Let’s look at an extreme, ridiculous example. Say the strip has a slope of 80 degrees; virtually vertical. The sine of 80 degrees is 0.98481...near enough to unity. So the acceleration force will be the weight of the aircraft plus the propeller thrust. That is 32 feet per second, plus thrust (ignoring drag). Flying airspeed will be attained in a few seconds, but is the take-off distance really almost zero? It all depends on how we define take-off distance. I define it for sloping airstrips as that distance which is required to lift off and reach such an airspeed as will enable the aircraft to sustain flight clear of ground effect and attain at least level flight.
As you rocket off the end of a steep strip, you have an increasing rate of descent until you can execute the energy exchange required to attain level flight. This eats up distance with a heavy aeroplane. With our near-vertical airstrip case, the real take-off distance will be considerable, unless you want to just keep on diving. And there is no such thing as a ‘free lunch’. Even on moderate slopes, you become airborne well below your starting point due to the trade-off. If you need to climb to your target spreading area, you will burn a lot more fuel to make up for the so-called ‘free ride’!
Of course, many airstrips have a variable slope; generally steeper at the top and becoming more level towards the end. Some may even rise somewhat and then fall. So what we are considering is the “mean” or average slope. There are some variables here which I shall not venture into now. However, for practical purposes, just remember that if there is a favorable height difference between the point where you begin rolling and the spot where you lift off, then you benefit by that difference by way of potential energy.
Another complex matter is the effect that the surface has on take-off ground roll. The main predicating factors are tyre pressure, profile and wheel loading. Most New Zealand grasssurfaced airstrips are actually in a ‘plastic’ state and deform under the force exerted by a tyre. During the earlier stages of the roll, a sort of moving ‘chock’ is created in front of the tyre. The effect lessens as wing lift increases until the aircraft is beginning to ‘ride’ over the grass.
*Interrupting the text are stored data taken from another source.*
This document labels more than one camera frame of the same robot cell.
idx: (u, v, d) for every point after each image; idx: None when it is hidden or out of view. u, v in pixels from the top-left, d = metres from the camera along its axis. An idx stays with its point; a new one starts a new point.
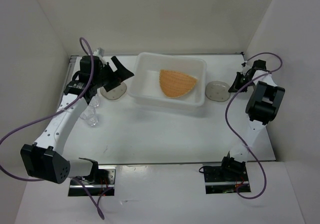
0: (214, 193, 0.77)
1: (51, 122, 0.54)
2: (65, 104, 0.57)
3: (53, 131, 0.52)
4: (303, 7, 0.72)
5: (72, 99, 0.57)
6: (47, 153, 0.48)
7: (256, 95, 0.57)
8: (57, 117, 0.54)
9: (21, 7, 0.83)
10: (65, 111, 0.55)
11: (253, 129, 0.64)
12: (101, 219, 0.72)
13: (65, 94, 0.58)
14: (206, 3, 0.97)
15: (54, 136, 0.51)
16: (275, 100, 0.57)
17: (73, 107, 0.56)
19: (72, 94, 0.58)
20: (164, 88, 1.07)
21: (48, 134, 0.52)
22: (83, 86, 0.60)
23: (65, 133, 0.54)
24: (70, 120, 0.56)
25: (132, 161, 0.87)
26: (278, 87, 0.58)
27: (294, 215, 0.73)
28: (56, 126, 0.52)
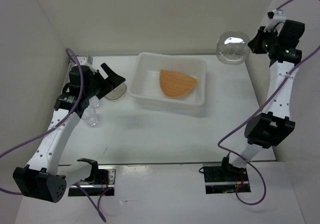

The experienced ag-pilot can gain a fairly reasonable idea of airstrip plasticity and expected rolling resistance by simply walking the airstrip and every now and then digging the heel of one’s boot into the surface. You sort of get to know how sluggish the aircraft will be during the early part of the takeoff...it’s a ‘feel’ thing.
When I was measuring take-off performance of ag-aircraft on soft surfaces, I would get down on the ground straight after the aircraft had passed to measure the surface deformation and observe it slowly resuming its former shape. Some loader drivers and farmers must have considered me to be at least slightly eccentric if I had not explained what I was doing. Oh well, perhaps they were right!
The graph in this article is not a “legal” item of performance data. It is a guide only. It has been used by many ag-pilots, none have advised that it is significantly in error. As I said earlier, it is a result of a huge number of directly observed takeoffs by overloaded ag-aircraft and from my own ag and bush flying experience.